Article by : Tarini AA - always has her head in the clouds.

Throughout history, humans have looked up at the sky to navigate the vast oceans, to sow their seeds, to count their days and to answer questions we can’t find answers to. Early civilizations interpreted celestial movements to be Gods and Monsters. The skies have a way of hiding mind-blowing mysteries in plain sight. Maybe that’s why even though astronomy was the first science to reach a higher level of sophistication, space still remains our least explored frontier.

So strap in for a quick charge into the fascinating world of Astronomy. But looking for something deeper? Check the official blog of the Horizon Club for in-depth articles on astronomy and physics.

Brief History of Astronomy:

The human fascination for space is as old as space itself. The oldest astronomical tool discovered is a 32,500-year-old star chart carved out of a mammoth tusk. Astronomy was largely studied through observations and recognizing repeating patterns. The 1st-2nd millennia Babylonians used mathematics and the periodic nature of celestial phenomena to make accurate predictions. The Greeks were the first to apply geometry to study the night sky. They documented that the Earth is a sphere, much before Magellan’s historic voyage and even calculated its circumference to great accuracy.

During the Renaissance, astronomy went through something called the Copernican Revolution.
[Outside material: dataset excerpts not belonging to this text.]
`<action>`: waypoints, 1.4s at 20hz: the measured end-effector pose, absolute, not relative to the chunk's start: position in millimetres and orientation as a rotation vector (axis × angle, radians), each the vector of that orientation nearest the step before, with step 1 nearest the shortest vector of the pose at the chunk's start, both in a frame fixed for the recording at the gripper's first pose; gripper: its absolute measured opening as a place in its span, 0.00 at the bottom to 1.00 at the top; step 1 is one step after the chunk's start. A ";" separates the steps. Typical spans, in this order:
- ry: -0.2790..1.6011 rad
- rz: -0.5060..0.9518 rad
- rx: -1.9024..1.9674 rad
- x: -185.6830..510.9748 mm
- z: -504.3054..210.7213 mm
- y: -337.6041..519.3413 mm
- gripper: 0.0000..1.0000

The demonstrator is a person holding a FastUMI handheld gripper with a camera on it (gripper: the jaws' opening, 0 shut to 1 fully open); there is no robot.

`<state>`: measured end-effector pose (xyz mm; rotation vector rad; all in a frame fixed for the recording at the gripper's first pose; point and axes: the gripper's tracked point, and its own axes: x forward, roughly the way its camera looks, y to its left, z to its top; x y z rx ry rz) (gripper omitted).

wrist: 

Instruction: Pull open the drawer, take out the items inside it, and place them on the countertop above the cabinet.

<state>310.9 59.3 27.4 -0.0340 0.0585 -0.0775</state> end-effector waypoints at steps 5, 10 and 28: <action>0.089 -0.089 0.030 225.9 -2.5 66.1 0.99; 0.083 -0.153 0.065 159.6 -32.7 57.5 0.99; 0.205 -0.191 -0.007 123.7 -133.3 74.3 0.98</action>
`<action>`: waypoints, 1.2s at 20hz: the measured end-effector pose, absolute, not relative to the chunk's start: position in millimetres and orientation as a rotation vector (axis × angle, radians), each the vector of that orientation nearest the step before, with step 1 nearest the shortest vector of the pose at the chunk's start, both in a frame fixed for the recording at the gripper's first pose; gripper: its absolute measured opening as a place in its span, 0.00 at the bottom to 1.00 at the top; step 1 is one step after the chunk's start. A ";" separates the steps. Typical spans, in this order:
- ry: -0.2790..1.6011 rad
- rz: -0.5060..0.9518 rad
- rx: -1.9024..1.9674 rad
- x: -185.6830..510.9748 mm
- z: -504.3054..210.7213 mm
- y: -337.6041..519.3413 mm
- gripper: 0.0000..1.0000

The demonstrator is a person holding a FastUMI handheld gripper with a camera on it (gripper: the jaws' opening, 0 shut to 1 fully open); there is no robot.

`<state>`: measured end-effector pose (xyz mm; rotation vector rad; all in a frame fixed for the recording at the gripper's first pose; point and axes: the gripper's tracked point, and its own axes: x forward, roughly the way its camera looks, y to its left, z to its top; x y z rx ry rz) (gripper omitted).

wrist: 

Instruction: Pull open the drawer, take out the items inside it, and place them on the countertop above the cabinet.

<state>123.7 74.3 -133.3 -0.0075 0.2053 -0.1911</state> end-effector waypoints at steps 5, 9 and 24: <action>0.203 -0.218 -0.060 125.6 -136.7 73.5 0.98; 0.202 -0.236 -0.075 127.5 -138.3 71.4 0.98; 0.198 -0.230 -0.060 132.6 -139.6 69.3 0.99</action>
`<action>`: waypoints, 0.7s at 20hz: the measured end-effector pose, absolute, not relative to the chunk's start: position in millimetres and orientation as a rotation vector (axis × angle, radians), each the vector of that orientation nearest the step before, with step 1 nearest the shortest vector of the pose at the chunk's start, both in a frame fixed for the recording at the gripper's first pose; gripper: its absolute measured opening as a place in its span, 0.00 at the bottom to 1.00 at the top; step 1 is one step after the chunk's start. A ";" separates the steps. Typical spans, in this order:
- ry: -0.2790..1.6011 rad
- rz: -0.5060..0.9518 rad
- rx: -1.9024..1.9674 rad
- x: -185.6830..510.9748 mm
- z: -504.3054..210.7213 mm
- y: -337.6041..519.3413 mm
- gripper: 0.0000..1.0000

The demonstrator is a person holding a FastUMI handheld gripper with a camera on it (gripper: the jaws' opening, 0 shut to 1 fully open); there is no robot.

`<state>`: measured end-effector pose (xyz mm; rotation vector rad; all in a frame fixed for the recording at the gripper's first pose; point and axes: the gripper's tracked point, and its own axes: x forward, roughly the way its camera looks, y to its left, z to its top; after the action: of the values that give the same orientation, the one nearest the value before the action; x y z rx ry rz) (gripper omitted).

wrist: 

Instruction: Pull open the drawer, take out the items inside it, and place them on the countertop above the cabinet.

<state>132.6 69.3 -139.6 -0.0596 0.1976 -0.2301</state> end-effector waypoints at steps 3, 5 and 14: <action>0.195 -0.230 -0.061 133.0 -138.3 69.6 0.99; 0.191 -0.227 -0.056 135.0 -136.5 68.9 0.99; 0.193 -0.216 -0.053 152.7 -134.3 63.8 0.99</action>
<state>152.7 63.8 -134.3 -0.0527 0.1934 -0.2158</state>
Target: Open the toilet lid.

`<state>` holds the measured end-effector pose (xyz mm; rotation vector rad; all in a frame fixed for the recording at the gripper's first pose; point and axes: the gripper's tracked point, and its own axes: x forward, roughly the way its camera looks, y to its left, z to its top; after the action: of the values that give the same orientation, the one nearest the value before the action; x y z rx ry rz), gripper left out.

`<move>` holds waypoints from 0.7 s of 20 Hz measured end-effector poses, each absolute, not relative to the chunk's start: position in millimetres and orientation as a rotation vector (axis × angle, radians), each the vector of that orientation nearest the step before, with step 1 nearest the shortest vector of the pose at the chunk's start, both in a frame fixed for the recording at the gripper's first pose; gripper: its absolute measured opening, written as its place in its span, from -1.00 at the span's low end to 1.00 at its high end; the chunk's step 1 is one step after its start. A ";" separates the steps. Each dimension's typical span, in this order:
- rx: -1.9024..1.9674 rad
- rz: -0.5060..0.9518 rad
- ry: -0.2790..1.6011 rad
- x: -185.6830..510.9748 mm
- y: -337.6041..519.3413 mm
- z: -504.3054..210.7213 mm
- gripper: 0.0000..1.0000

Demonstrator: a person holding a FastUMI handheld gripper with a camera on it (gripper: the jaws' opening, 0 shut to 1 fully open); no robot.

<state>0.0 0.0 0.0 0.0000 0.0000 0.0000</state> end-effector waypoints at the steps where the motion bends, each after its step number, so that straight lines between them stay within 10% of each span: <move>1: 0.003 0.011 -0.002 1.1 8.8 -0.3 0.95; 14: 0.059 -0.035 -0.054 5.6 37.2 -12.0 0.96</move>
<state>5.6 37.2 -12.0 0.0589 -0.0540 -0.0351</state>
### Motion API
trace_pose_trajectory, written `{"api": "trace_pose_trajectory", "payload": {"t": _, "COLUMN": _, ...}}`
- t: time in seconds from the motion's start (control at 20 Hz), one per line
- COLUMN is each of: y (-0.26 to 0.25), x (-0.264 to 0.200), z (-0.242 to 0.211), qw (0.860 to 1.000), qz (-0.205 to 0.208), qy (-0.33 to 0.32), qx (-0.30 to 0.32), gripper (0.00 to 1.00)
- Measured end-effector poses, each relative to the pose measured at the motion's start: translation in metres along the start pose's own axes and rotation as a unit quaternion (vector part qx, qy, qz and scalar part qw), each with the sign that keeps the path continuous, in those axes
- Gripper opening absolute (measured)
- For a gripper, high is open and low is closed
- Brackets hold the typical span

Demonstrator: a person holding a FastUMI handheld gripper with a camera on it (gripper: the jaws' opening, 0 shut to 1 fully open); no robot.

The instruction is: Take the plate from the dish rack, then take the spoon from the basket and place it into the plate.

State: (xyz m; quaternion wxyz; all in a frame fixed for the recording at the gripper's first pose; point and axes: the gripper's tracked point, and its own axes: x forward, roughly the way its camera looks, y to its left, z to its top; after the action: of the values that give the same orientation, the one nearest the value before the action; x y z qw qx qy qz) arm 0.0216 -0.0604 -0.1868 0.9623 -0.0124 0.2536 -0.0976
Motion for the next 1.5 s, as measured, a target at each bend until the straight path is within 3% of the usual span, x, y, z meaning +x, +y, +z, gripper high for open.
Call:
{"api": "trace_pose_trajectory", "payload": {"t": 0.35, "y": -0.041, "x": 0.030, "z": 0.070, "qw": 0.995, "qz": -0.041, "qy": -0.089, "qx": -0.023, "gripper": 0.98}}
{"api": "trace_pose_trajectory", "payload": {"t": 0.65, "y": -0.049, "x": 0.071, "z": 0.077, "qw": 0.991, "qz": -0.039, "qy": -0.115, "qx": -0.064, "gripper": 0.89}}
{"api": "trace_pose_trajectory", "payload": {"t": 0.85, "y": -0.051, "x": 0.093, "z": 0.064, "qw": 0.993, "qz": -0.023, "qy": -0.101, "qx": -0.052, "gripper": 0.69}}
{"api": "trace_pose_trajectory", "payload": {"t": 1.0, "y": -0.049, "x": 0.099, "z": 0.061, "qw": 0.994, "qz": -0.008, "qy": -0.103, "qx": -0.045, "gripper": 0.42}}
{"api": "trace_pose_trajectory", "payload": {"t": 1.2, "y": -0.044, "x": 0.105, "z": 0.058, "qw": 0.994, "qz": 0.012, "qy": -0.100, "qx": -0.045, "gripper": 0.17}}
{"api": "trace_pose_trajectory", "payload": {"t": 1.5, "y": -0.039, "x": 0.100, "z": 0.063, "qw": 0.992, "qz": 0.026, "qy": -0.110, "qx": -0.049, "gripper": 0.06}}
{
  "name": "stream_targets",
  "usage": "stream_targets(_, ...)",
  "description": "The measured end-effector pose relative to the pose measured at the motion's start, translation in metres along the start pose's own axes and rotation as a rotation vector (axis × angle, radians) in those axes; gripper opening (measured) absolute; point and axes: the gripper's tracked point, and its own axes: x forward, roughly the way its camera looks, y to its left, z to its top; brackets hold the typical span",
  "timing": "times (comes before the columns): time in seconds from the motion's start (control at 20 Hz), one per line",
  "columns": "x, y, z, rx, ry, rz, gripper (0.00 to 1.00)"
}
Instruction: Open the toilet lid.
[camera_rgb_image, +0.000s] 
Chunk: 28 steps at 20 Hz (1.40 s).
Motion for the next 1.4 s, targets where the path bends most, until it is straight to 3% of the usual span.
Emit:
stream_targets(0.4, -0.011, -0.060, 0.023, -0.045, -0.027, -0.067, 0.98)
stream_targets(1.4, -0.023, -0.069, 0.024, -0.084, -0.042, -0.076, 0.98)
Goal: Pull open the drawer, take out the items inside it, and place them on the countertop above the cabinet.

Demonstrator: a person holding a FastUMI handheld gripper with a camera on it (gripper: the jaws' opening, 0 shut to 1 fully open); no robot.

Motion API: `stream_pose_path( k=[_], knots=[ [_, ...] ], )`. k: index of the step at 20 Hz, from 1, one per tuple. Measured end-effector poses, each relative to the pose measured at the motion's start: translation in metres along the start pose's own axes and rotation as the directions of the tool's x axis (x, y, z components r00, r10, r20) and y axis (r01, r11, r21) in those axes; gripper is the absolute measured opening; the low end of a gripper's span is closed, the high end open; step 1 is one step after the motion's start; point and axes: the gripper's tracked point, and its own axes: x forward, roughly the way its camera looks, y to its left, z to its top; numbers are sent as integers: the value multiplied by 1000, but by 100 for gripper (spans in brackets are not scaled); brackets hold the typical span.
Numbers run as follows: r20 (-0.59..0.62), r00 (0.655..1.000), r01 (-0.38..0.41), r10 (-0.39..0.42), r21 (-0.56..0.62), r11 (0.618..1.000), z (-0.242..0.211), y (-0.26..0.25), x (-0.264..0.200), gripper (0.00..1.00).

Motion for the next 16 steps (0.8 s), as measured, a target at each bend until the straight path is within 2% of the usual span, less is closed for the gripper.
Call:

Church proposed theories were questioned and challenged with science. The discovery of telescopes in the 17th century strengthened our observations and investigations. Study of planetary motion by Tycho Brahe and Johannes Kepler laid the foundation for Newton’s theory of gravitation. Since then, mankind has done a great job of mapping stars and their systems, even achieving the Herculean task of interplanetary travel.

Modern Astronomy:

From observing patterns on the sky, to reusable spacecraft, astronomy has come a long way. Modern astronomy branches out into four major fields.


Much like Geophysics, which applies the law of physics on Earth, Astrophysics tries to understand the physical properties and processes of celestial bodies and their surrounding space.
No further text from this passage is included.